Monitoring queues while documents are being indexed can help you identify areas for tuning by adapting specific parameters in the IBM Content Search Services server configuration. You can also use the information to create a graph of the throughput with a finer granularity with regard to what the IBM Content Search Services server actually does.

To monitor queues, add the element <monitorQueues>value</monitorQueues> to the <ContentSearchServicesInstallDir>\config\config.xml file. For the value, specify a non-negative integer that indicates the print frequency (in seconds). Then, restart the IBM Content Search Services server.

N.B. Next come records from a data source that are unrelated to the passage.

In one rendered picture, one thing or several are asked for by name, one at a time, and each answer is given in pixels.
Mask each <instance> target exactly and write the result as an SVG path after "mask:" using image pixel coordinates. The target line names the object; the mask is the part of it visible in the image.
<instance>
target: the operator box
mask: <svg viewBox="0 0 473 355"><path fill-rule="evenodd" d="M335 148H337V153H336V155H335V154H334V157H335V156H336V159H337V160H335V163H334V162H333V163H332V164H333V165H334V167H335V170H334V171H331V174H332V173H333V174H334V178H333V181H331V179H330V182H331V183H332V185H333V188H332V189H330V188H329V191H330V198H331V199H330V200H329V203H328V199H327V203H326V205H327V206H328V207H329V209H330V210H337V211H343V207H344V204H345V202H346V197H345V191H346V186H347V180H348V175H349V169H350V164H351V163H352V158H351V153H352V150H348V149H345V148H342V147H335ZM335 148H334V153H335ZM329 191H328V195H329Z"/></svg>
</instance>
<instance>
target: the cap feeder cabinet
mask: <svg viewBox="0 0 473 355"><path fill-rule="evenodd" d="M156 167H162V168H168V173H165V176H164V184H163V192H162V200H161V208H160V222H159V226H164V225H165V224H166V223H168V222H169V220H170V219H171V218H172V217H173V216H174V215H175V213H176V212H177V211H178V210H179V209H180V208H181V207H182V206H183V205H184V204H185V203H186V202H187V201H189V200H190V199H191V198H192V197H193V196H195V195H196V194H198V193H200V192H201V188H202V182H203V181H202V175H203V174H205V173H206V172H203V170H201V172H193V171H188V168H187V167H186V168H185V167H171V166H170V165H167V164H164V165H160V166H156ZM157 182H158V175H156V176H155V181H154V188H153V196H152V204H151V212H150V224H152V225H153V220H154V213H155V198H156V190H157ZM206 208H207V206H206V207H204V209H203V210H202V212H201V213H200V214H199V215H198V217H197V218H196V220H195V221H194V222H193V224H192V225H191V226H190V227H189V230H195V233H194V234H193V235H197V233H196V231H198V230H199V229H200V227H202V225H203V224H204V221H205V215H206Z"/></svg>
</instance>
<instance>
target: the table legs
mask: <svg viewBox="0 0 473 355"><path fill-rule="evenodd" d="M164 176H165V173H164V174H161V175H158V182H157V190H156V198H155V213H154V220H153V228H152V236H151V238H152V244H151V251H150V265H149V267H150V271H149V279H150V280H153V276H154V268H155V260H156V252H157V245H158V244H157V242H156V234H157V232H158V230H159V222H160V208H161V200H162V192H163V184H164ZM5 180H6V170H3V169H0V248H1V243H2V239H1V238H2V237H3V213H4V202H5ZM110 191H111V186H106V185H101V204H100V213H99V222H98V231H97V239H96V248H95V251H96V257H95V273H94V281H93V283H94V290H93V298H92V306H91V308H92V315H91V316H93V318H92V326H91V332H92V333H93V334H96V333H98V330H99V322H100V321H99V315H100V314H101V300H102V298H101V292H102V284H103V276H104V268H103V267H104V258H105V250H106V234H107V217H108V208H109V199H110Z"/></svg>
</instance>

Queue status information is written to a CSV file in the <ContentSearchServicesInstallDir>\log directory. The QueueStatus.csv file provides the following columns of information:

Current time
Total number of processed documents
Total size of processed documents (in KB)
Number of documents in the input queue
Input queue size (in bytes)
Number of documents in the output queue
Output queue size (in bytes)
Number of documents that are waiting for preprocessing
Number of documents that are currently being preprocessed
Number of documents that are waiting to be indexed
Number of documents that are currently being indexed

The QueueStatus.csv file size continues to grow when queue monitoring is enabled. You can disable queue monitoring by specifying a value of zero for the monitorQueues parameter or by removing the <monitorQueues>value</monitorQueues> element from the config.xml file. Remember that any changes to the configuration file require a restart of the IBM Content Search Services server.

Important: The QueueStatus.csv file is re-created each time the server is started. If you want to store the information, create a backup copy of the file before you restart the server.

Monitoring database tables

Use database queries to monitor these tables regularly:

IndexRequests
ContentQueue

As a best practice, run queries against these tables in a loop and collect the output in a log file.